*** Begin section ***

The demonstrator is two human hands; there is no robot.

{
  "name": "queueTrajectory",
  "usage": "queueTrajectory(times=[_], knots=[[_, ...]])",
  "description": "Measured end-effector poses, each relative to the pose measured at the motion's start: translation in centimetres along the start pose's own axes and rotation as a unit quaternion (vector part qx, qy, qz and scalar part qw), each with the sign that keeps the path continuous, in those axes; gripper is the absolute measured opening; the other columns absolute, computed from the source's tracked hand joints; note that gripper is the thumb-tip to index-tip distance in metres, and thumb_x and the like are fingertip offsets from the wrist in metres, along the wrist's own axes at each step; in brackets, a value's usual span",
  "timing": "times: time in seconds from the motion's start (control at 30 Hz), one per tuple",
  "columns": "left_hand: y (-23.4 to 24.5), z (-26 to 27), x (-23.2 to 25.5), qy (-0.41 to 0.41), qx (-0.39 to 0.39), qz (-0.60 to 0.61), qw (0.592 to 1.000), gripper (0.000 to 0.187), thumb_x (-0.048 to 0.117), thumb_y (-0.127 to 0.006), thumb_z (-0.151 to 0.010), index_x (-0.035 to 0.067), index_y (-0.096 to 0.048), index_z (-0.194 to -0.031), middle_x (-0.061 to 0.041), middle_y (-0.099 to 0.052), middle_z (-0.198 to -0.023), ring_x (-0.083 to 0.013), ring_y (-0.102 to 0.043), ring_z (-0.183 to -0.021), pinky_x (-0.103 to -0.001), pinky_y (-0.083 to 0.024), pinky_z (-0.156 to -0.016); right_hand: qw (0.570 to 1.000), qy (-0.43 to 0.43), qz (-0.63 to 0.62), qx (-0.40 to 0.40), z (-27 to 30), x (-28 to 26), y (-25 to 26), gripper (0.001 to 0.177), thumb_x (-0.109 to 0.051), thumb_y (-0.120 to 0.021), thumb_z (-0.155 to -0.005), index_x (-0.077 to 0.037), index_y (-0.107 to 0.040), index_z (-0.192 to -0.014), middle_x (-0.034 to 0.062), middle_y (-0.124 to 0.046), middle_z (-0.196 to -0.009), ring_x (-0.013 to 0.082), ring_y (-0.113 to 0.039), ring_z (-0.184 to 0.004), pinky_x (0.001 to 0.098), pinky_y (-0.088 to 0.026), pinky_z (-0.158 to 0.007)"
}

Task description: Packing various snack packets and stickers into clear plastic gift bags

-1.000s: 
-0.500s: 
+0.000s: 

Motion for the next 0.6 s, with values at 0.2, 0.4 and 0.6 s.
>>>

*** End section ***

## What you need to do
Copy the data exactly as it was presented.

## Reply to the task
The demonstrator is two human hands; there is no robot.

{
  "name": "queueTrajectory",
  "usage": "queueTrajectory(times=[_], knots=[[_, ...]])",
  "description": "Measured end-effector poses, each relative to the pose measured at the motion's start: translation in centimetres along the start pose's own axes and rotation as a unit quaternion (vector part qx, qy, qz and scalar part qw), each with the sign that keeps the path continuous, in those axes; gripper is the absolute measured opening; the other columns absolute, computed from the source's tracked hand joints; note that gripper is the thumb-tip to index-tip distance in metres, and thumb_x and the like are fingertip offsets from the wrist in metres, along the wrist's own axes at each step; in brackets, a value's usual span",
  "timing": "times: time in seconds from the motion's start (control at 30 Hz), one per tuple",
  "columns": "left_hand: y (-23.4 to 24.5), z (-26 to 27), x (-23.2 to 25.5), qy (-0.41 to 0.41), qx (-0.39 to 0.39), qz (-0.60 to 0.61), qw (0.592 to 1.000), gripper (0.000 to 0.187), thumb_x (-0.048 to 0.117), thumb_y (-0.127 to 0.006), thumb_z (-0.151 to 0.010), index_x (-0.035 to 0.067), index_y (-0.096 to 0.048), index_z (-0.194 to -0.031), middle_x (-0.061 to 0.041), middle_y (-0.099 to 0.052), middle_z (-0.198 to -0.023), ring_x (-0.083 to 0.013), ring_y (-0.102 to 0.043), ring_z (-0.183 to -0.021), pinky_x (-0.103 to -0.001), pinky_y (-0.083 to 0.024), pinky_z (-0.156 to -0.016); right_hand: qw (0.570 to 1.000), qy (-0.43 to 0.43), qz (-0.63 to 0.62), qx (-0.40 to 0.40), z (-27 to 30), x (-28 to 26), y (-25 to 26), gripper (0.001 to 0.177), thumb_x (-0.109 to 0.051), thumb_y (-0.120 to 0.021), thumb_z (-0.155 to -0.005), index_x (-0.077 to 0.037), index_y (-0.107 to 0.040), index_z (-0.192 to -0.014), middle_x (-0.034 to 0.062), middle_y (-0.124 to 0.046), middle_z (-0.196 to -0.009), ring_x (-0.013 to 0.082), ring_y (-0.113 to 0.039), ring_z (-0.184 to 0.004), pinky_x (0.001 to 0.098), pinky_y (-0.088 to 0.026), pinky_z (-0.158 to 0.007)"
}

Task description: Packing various snack packets and stickers into clear plastic gift bags

-1.000s: 
-0.500s: 
+0.000s: 

Motion for the next 0.6 s, with values at 0.2, 0.4 and 0.6 s.
>>>

No additional output is expected for this exercise.